As part of my teaching assignment, I am responsible for teaching a course on Education Law, a three-credit elective within the Legal Studies program. The course primarily focuses on constitutional law issues for students and educators, with some statutory focus on disability law for education and employment law. I have taught this course over the last five years as an online, asynchronous class for about eighty students combined.

The design of the course included low stakes reading and homework assignments based on the publisher textbook, along with a series of pre-recorded lectures. Students were also invited to participate in various discussion boards on topics relevant to the materials. Assessment was completed through three non-cumulative exams on the chapters assigned during each unit of the course. Students also had a research paper assignment that filled out the course work for the class. The course is cross-listed and advertised to both Legal Studies and Education students and has included Baltimore County Public Schools faculty and administrators seeking continuing education credits.

In 2025, I made some design changes with the assistance of AI tools I developed for improving instruction. First, for each lecture, I created a transcript, skeletal outline, and a short quiz to test student knowledge of the content presented during the lecture using ChatGPT and AssemblyAI. Second, I organized the course content into modules that were focused on a single course objective and provided students with a checklist in the LMS with an explanation of the course work associated with that course objective. Third, I integrated an Exit Ticket into each module, which included a way for students to indicate if they were still having problems with a concept from the module or had any questions about the course content. I utilized ChatGPT to summarize this feedback, which I then used to create supplemental lectures for materials in unit 1 and unit 2 of the course.

I subsequently examined student performance in the course this summer (n=22 “treatment cohort”) with prior enrollment from 2020 through 2024 (n=57 “control cohort”) and found both a higher overall success rate (students earning an ABCD), and a higher overall pass rate on the three unit exams for the 2025 section compared with the prior sections. In particular, the treatment cohort had a 91% success rate overall in the course, compared with a 58% success rate for the control cohort.

Table 1 – Grade Distribution of Control and Treatment Groups

 

Control

Treatment

A

7

7

B

18

4

C

5

6

D

3

3

F

20

1

W

4

1

 

The Chi-square test of independence statistic is 15.53 with a p-value of 0.0083, suggesting a significant association between grade distribution between the control and treatment groups. Cramer’s V was calculated as 0.443, suggesting a strong-to-moderate association between the group and grade distribution.

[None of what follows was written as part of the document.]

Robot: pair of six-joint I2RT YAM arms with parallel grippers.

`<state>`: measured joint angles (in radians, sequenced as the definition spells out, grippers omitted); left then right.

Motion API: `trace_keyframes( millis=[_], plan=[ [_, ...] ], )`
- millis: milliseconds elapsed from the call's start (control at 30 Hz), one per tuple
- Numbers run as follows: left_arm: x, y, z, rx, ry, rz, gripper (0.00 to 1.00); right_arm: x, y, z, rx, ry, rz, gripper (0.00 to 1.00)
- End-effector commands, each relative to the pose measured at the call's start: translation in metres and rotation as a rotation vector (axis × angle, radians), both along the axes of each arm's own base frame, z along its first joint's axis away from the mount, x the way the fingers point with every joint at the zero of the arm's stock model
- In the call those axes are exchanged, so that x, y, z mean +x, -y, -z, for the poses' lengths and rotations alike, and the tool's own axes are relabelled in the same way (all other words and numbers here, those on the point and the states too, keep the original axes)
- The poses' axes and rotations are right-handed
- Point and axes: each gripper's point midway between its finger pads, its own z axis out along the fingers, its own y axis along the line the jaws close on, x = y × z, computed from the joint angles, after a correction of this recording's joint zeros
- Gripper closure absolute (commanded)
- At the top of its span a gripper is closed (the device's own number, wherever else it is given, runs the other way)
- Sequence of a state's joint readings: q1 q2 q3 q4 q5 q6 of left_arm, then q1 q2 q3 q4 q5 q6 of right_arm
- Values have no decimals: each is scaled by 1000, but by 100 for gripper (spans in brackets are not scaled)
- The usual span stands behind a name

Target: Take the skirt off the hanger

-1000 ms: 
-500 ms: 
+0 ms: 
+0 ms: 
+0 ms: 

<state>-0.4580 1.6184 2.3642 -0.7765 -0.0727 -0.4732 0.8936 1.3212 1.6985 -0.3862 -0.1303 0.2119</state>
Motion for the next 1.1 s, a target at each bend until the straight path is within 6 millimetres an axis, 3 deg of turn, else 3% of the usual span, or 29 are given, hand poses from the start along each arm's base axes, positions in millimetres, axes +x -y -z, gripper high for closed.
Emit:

In addition, students in the treatment cohort had a higher pass rate (60% or higher) compared to the control cohort on each of the three unit exams (81% compared to 50% on the unit 1 exam; 81% compared to 63% on the unit 2 exam; 90% compared to 65% on the unit 3 exam); only students that took an exam were included in each of these comparisons.

Table 2 – Exam Success Rates and Analysis

 

U1 Exam

U2 Exam

U3 Exam

Control Success Rate

63%

50%

65%

Treatment Success Rate

81%

81%

90%

       

control n

54

54

54

treatment n

21

21

21

 

The Chi-square test of independence statistic for the unit 2 and unit 3 exams suggests a significant association between exam pass rates between the control and treatment groups. Cohen’s h suggests that this was a large effect for the differences in pass rates on these two exams between control and treatment groups.

My working theory is that the modular design combined with supplemental materials helped some students with success in the course, and also that providing additional feedback that was responsive to student comments during the course helped increase student engagement and motivation to complete the course.

There is some evidence in the literature that reports these types of interventions can be positively impactful on student performance and retention.  McCormack discusses the positive impact of modularized course designs on student performance (McCormack, 2021). Schettig discusses the use of active learning activities paired with traditional lecture increased student success rates in college courses (Schettig, 2023). Goyal discusses that responding to student feedback as part of the course design also can positively impact student satisfaction and perceived learning by students (Goyal, 2023).

AI itself is not primarily being used to accomplish these goals, though using it to speed up the development of supporting materials and activities frees a faculty member to do the part of the work that may best explain the results of this study on student learning and engagement.

As this is only an observational study, however, other factors may explain the result such as differences in student characteristics, prior GPA, overall student motivation, etc. Further follow-up is warranted to confirm the positive results reported.